Deep LSTM for Personalized ECG Classification Based on Wearable Devices
Jianqiao Zhou, Xin Deng,Kaiwei Sun, Liang Wang, and Boxian Zhang, Key Laboratory of Data Engineering and Visual Computing, School of Computer Science and Technology, Chongqing University of Posts and Telecommunications, Chongqing 400065, China
ABSTRACT
A transfer-learned, deep LSTM model is proposed as a computationally efficient and patient10 specific ECG anomaly detector to be used on wearable devices. A general model was developed using normal sinus ECG data from 18 healthy patients. Then, using transfer learning techniques and a short segment of patient-specific normal sinus ECG data, the general model was retrained to produce a personalized model. The transfer learning model produces superior weighted F2 scores compared to the general model for detecting ECG anomalies such as premature ventricular contractions (n=20, p=.002) and atrial premature beats (n=8, p=.018).
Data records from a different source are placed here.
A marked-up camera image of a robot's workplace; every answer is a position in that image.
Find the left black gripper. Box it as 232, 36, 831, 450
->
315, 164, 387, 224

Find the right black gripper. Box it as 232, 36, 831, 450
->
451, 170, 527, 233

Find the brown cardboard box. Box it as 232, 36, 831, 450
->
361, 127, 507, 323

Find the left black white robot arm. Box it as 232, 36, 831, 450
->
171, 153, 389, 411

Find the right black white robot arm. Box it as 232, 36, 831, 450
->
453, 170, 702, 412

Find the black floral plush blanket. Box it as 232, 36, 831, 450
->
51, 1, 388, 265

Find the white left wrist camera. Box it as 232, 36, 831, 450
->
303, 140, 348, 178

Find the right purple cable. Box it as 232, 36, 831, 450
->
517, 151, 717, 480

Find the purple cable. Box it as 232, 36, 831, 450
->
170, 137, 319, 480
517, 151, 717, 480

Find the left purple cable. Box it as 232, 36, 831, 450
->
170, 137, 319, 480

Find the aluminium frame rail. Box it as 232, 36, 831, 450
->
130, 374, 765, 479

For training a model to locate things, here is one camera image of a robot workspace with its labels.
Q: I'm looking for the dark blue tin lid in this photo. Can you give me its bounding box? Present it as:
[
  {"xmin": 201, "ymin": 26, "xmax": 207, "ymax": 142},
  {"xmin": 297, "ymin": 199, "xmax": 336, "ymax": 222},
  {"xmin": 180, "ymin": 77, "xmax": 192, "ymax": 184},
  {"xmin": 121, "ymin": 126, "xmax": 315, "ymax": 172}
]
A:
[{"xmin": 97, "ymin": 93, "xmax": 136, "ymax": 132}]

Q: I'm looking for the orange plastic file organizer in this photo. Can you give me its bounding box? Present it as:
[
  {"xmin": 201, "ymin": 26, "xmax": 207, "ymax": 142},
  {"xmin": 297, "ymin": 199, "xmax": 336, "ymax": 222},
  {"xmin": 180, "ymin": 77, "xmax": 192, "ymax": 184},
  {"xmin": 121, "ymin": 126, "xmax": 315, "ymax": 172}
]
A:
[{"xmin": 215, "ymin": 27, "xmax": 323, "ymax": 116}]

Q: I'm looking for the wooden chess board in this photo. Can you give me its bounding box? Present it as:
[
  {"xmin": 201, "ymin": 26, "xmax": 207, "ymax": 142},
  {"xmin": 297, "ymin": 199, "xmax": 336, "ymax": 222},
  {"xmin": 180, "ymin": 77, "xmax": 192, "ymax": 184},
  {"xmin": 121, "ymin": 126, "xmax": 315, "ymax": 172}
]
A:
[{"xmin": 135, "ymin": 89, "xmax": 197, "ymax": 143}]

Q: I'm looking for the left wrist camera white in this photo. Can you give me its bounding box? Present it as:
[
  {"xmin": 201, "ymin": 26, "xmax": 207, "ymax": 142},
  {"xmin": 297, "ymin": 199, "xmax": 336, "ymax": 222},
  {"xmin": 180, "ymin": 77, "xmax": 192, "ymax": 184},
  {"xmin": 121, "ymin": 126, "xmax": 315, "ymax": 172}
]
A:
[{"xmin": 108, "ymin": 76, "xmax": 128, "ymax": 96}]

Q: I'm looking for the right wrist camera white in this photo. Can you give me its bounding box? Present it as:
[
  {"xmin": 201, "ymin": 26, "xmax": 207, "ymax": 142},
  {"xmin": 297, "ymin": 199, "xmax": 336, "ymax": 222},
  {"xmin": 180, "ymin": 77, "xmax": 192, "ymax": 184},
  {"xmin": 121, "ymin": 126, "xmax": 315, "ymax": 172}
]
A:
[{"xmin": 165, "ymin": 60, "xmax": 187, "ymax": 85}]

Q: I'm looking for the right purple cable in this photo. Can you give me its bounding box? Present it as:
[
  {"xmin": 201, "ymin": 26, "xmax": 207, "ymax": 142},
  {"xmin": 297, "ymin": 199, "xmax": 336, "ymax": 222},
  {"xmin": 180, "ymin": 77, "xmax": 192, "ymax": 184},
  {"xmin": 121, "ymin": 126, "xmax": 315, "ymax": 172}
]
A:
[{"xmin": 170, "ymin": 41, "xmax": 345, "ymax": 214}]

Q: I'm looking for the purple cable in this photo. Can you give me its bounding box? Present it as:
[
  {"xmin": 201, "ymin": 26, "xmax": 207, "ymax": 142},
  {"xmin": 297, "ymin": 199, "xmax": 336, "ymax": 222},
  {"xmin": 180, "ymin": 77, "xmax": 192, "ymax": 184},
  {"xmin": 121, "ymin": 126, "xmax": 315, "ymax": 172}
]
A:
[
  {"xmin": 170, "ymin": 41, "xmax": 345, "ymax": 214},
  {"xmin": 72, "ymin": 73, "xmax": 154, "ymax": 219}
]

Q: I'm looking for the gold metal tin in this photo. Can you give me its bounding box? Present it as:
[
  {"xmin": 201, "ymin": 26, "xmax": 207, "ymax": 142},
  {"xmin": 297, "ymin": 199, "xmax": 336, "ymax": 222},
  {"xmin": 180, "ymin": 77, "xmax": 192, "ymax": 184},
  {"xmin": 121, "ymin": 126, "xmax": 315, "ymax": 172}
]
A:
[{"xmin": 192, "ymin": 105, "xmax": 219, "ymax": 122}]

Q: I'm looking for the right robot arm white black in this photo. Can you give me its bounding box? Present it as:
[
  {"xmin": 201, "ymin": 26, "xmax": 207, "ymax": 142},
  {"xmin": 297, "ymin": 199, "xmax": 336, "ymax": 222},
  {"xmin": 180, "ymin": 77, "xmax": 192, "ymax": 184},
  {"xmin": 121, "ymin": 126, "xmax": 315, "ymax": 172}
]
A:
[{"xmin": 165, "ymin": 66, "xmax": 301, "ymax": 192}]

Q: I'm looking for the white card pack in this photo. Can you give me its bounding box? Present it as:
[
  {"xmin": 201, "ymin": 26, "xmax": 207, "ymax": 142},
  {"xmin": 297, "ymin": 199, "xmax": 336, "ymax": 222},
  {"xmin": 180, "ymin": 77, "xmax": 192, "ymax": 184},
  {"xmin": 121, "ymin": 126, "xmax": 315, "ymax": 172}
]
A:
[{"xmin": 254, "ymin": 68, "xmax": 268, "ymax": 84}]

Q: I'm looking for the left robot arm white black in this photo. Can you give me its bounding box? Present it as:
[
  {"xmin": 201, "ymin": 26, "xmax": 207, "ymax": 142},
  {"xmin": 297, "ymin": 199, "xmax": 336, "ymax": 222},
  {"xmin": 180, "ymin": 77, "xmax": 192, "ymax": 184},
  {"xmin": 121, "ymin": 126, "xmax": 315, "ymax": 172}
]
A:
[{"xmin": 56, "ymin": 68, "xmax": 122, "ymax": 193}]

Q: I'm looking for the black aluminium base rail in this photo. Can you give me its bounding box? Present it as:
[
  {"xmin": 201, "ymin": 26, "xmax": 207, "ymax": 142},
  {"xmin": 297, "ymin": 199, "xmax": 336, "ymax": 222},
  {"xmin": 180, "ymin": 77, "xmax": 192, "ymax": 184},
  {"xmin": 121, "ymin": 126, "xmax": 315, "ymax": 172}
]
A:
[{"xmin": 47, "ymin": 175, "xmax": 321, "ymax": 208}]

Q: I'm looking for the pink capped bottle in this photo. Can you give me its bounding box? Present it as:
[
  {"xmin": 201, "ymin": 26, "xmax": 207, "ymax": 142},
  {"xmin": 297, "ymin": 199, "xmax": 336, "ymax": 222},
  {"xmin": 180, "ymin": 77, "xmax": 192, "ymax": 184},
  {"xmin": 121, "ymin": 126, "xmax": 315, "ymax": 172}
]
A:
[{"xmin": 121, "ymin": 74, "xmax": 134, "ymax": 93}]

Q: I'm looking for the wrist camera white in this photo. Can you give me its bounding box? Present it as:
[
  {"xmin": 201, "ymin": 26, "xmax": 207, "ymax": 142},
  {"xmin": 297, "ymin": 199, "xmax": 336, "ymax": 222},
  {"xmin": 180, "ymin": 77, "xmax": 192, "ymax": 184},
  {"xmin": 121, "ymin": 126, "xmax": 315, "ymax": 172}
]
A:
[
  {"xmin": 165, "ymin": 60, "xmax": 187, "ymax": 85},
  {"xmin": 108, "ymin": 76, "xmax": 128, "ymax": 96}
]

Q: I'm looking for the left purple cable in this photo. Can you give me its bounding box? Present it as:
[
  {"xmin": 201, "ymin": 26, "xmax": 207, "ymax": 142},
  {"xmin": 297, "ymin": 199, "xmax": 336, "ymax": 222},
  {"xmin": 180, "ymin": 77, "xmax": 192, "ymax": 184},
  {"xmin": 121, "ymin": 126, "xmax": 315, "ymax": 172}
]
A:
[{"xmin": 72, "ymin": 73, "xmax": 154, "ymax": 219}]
A naive model trained only on the retraining data was found to train more slowly and perform worse than the transfer learning model for both premature ventricular contractions (n=20, p=.001) and atrial premature beats (n=8, p=.012). The transfer learning model proposed here provides a sensitive, personalized ECG anomaly detection mechanism that has the added benefit of a lighter, quicker, and more robust learning process to be used on wearable devices.
KEYWORDS
Electrocardiography, Patient monitoring, Personalized medicine, Recurrent neural networks, Wearable sensors.